Work task -
Could you filter the records below and keep only the lines with the word "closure"?

(Records from a data collection)
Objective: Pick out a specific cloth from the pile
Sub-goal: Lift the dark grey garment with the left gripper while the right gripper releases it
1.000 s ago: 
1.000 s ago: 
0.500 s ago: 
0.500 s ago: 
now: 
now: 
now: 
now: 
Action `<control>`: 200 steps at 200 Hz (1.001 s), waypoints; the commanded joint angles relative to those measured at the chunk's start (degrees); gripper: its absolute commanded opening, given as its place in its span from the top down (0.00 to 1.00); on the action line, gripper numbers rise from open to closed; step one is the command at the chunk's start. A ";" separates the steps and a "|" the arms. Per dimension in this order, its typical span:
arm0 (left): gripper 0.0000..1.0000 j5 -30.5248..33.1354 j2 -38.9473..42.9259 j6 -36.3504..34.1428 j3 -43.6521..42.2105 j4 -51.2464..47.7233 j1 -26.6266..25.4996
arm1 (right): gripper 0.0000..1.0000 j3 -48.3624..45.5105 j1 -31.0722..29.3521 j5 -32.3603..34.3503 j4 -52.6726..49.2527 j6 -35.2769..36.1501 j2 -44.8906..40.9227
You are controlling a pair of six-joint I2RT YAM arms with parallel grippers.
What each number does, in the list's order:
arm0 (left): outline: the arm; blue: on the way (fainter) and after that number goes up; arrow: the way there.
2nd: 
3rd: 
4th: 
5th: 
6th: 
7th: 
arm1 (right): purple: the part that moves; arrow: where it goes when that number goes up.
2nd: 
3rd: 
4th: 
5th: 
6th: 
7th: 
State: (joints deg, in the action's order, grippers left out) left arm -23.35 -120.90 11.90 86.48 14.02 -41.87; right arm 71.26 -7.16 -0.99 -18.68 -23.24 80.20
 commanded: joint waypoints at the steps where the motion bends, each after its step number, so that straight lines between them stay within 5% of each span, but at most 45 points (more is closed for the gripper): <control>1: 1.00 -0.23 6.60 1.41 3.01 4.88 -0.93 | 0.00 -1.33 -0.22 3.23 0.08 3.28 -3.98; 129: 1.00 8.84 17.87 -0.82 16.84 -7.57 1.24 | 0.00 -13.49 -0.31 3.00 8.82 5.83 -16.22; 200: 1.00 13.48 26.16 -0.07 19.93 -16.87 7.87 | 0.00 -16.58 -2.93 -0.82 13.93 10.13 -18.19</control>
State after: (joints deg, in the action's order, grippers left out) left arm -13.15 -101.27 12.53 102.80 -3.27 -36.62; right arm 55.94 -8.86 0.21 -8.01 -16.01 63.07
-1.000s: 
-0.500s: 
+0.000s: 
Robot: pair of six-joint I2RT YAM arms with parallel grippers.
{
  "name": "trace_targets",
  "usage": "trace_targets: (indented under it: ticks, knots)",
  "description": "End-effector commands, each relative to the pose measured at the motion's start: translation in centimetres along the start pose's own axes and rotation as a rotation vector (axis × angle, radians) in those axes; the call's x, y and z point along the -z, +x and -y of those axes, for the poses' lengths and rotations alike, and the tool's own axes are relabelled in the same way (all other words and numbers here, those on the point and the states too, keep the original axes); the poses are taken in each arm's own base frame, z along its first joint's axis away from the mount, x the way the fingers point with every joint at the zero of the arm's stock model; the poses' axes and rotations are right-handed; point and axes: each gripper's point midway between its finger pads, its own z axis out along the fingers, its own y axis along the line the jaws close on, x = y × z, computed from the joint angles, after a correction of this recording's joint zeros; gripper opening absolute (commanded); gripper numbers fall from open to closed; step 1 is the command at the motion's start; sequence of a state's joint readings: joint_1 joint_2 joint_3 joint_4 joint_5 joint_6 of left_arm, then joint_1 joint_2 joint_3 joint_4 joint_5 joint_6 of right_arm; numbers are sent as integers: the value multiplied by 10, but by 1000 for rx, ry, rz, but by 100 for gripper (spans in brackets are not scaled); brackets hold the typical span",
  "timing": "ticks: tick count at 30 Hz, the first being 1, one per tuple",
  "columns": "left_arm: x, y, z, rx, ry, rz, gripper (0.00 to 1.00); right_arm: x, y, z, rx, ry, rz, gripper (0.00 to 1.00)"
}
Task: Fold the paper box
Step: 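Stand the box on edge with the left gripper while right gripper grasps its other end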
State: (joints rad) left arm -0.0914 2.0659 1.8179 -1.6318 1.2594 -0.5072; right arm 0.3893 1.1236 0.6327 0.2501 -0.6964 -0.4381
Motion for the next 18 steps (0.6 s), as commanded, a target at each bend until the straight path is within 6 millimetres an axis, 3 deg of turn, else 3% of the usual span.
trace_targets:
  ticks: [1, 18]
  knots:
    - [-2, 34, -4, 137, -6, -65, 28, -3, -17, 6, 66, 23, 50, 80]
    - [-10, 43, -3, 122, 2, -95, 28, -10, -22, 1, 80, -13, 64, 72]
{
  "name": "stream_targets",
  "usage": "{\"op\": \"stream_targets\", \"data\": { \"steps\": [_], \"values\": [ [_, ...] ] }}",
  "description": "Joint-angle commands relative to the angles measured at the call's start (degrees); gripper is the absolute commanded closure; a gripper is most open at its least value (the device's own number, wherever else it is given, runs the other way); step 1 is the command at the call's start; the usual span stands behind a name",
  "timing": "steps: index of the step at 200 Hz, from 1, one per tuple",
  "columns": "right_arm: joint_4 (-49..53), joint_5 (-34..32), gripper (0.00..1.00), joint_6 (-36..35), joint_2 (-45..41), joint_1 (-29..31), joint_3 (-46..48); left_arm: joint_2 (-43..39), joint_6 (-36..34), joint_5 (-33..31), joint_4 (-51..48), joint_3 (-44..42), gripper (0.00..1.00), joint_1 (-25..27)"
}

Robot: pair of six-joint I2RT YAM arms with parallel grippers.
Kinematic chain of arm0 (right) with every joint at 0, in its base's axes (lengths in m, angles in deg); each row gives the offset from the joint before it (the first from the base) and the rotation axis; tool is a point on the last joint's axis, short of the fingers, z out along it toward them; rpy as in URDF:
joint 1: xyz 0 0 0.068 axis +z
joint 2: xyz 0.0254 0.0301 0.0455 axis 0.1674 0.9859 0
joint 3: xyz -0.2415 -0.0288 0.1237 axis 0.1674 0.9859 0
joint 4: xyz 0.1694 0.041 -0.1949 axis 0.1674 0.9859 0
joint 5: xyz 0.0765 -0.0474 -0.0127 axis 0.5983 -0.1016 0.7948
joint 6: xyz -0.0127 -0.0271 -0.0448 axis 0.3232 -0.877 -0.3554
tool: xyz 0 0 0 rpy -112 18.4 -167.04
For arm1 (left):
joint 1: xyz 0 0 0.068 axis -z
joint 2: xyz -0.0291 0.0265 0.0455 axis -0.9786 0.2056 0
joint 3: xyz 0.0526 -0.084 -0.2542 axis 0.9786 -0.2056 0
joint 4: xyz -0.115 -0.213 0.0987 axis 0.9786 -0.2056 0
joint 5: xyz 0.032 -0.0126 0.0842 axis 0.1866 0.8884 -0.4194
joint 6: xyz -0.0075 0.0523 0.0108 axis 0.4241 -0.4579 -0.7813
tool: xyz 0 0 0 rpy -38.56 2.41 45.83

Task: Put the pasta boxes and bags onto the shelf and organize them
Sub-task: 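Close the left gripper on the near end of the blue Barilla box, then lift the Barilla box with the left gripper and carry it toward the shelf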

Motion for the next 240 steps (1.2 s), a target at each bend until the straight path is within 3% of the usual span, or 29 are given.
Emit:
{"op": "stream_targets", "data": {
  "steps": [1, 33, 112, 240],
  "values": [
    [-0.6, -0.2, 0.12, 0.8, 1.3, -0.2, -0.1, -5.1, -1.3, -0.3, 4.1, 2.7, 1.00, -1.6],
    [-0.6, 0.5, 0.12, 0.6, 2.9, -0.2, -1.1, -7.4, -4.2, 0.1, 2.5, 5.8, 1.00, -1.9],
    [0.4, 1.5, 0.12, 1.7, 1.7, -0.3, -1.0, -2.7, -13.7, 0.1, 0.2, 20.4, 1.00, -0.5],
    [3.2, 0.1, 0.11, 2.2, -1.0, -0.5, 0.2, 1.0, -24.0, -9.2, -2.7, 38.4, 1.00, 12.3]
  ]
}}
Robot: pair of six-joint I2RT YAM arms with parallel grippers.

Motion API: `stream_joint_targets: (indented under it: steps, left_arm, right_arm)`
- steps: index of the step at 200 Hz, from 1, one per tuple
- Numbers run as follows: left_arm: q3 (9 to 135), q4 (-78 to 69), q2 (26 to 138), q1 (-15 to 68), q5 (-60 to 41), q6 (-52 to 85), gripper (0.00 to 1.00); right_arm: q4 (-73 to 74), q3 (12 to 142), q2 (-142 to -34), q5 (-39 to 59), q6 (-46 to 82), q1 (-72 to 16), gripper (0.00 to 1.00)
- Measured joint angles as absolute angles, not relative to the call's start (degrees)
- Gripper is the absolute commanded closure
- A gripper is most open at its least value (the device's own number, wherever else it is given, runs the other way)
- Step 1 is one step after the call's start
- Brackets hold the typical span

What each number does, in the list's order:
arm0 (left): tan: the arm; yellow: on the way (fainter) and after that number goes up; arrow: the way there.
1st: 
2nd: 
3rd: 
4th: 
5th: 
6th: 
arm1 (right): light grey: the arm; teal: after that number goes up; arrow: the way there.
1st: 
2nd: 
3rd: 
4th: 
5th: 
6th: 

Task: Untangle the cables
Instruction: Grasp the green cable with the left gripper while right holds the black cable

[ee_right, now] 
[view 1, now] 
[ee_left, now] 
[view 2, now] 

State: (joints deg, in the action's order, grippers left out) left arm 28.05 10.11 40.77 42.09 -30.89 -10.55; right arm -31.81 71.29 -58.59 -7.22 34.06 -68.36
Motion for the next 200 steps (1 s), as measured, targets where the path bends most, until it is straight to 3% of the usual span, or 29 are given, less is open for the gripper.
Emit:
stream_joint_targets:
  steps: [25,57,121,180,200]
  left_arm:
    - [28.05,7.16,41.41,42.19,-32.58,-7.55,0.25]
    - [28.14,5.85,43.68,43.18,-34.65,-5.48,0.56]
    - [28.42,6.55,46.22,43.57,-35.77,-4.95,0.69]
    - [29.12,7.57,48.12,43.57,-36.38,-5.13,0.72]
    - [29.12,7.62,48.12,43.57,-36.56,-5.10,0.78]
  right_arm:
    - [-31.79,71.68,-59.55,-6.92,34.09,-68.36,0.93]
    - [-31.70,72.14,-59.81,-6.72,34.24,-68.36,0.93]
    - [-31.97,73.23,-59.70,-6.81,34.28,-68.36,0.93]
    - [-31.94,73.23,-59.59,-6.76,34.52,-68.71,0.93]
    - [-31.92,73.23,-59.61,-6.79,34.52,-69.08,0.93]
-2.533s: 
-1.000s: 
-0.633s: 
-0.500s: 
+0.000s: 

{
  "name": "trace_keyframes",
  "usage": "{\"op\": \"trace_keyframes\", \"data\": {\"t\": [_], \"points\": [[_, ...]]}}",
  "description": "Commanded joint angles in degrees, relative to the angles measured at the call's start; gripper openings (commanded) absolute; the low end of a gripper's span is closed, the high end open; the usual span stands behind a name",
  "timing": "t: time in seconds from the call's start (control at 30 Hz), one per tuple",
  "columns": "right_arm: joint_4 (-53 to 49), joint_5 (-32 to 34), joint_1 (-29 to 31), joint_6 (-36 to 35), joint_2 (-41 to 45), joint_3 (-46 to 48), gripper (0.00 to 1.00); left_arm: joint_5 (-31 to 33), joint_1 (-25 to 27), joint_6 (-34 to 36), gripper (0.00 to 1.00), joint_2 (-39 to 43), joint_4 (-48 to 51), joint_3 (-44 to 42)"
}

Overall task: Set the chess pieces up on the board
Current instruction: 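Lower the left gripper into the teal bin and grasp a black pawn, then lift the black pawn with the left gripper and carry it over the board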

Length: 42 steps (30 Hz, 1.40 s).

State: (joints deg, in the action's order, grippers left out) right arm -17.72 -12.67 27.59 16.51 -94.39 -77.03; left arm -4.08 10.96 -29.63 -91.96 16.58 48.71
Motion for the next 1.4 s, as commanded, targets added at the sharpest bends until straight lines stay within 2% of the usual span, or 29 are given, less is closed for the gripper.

Written response -
  "description": "Joint-angle commands relative to the angles measured at the call's start (degrees); gripper is the absolute commanded closure; a gripper is most open at its least value (the device's own number, wherever else it is given, runs the other way); step 1 is the command at the call's start; the usual span stands behind a name",
- Gripper is the absolute commanded closure

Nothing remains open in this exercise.